May 13, 2024 - News

Johnson's tepid reception on Springfield trip

Photo illustration of Brandon Johnson with lines radiating from him.

Photo illustration: Brendan Lynch/Axios. Photo: Scott Olson/Getty Images

State lawmakers delivered no commitments to boost Chicago Public Schools funding during Mayor Brandon Johnson's trip to Springfield last week, but they did deliver a bit of a snub.

Why it matters: With a nearly $400 million deficit expected next year and teachers union contract talks coming up, most agree CPS needs the additional funding.

Between the lines: Last month, Johnson touted his Springfield experience and "strong relationships" with legislative leaders as a sign of his capital clout.

  • But in the middle of his visit, a key Senate committee advanced a measure the mayor and Chicago Teachers Union vehemently oppose.

Zoom in: House Bill 303 would prevent the CPS school board from cutting selective enrollment school budgets more than other schools' and halt school closures — including charters — until February 2027, when a fully elected board takes over.

  • It would be a blow to the current board's plan to prioritize giving resources to neighborhood schools over selectives and charters.
  • The measure has already cleared the House and is headed to the full Senate.

What they're saying: "We have a duty to protect the schools from irreversible damage until we have a fully elected school board that will have to be accountable to the voters of Chicago as well as the parents and families," bill sponsor state Rep. Margaret Croke, a Chicago Democrat, said last month.

The other side: The teachers union has called the bill "racist" for its potential to prevent funds from moving to under-resourced schools from well-resourced ones.

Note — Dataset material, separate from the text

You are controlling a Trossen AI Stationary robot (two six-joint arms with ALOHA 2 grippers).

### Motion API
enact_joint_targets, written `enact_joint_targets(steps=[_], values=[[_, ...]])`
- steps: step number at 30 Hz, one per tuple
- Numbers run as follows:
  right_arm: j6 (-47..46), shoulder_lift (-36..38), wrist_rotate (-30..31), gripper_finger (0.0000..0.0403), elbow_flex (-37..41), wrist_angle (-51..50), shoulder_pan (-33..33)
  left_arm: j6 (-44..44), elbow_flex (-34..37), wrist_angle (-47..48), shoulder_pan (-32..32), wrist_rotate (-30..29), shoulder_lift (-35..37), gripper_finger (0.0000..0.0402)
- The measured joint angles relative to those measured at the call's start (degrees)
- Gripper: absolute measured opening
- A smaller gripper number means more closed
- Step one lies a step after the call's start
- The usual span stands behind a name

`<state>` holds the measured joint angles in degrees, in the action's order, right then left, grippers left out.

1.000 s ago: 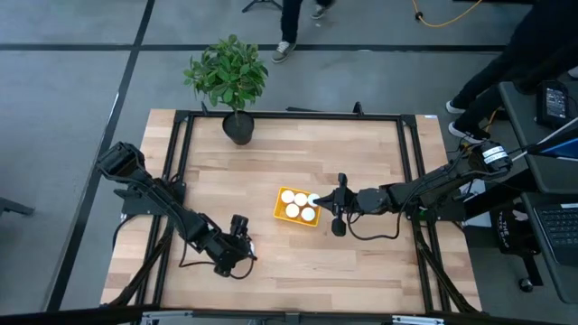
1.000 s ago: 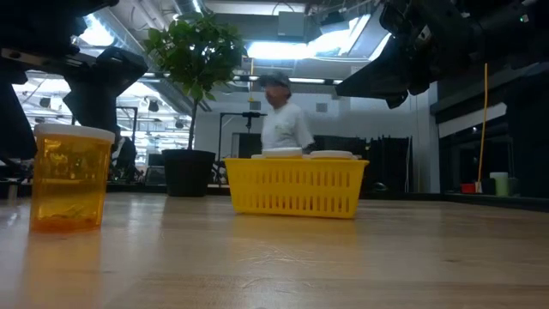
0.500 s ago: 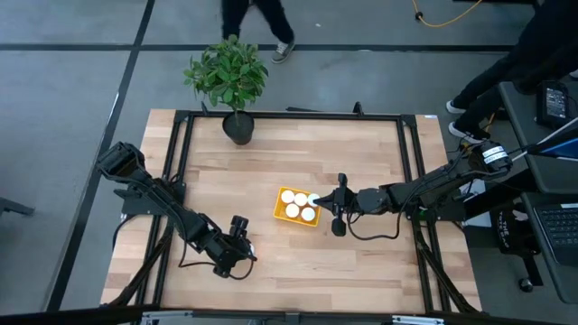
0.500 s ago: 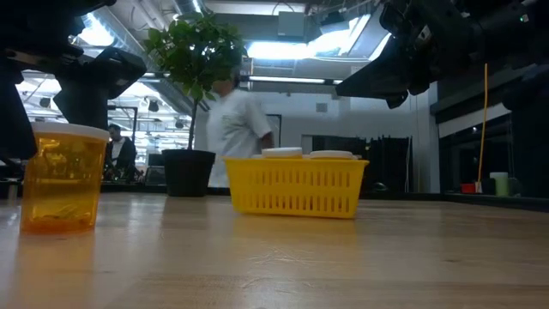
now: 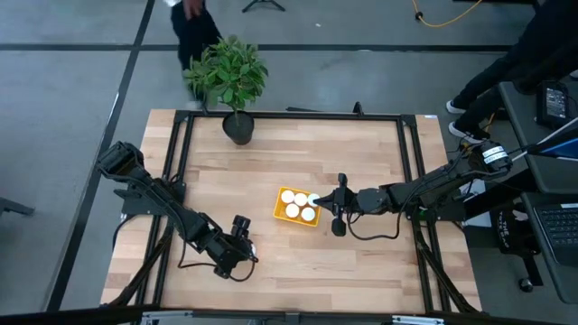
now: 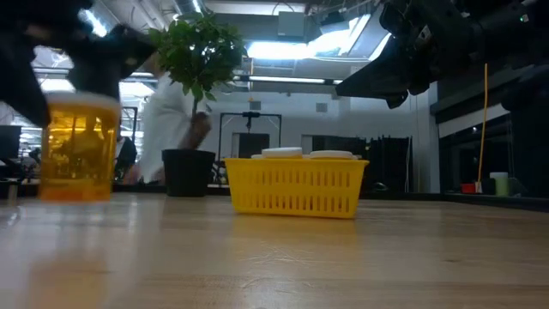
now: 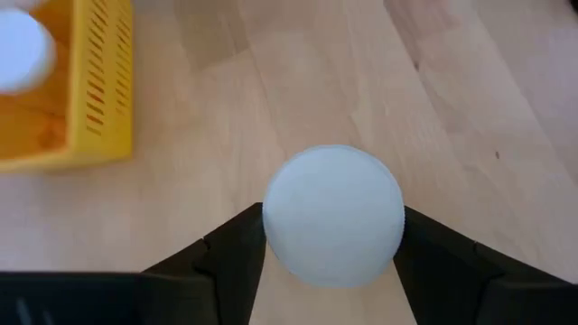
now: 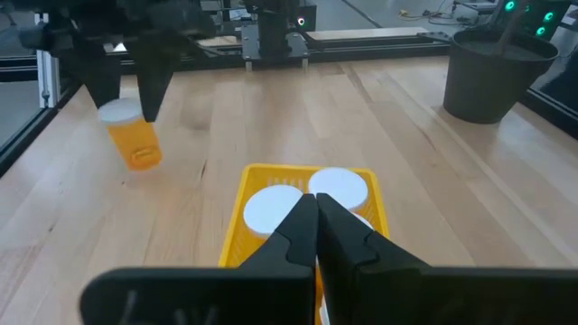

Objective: Pick and place pill bottles into a basket
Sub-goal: Put the orange pill bottle into the yellow bin

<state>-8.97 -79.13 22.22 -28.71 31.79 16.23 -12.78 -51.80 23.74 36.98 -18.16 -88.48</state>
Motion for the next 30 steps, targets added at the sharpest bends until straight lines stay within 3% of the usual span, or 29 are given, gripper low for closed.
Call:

During a Springfield press conference, Johnson characterized the advancement of the bill during his visit as "a process." And when asked what funding commitments he'd secured on the trip, he said:

  • "What we received is a real commitment that we have to address these issues."

By the numbers: The district faces a nearly $400 million deficit next year when federal COVID funding runs out.

  • In his most recent budget, Gov. JB Pritzker allocated just $350 million in additional funds for all Illinois K-12 schools to share.

What's next: Rep. William Davis (D-Hazel Crest) told ABC7 that if Johnson wanted to pursue a more realistic path to helping CPS "he would join me in asking for an additional $200 million into the school funding formula that would increase it to $550 million."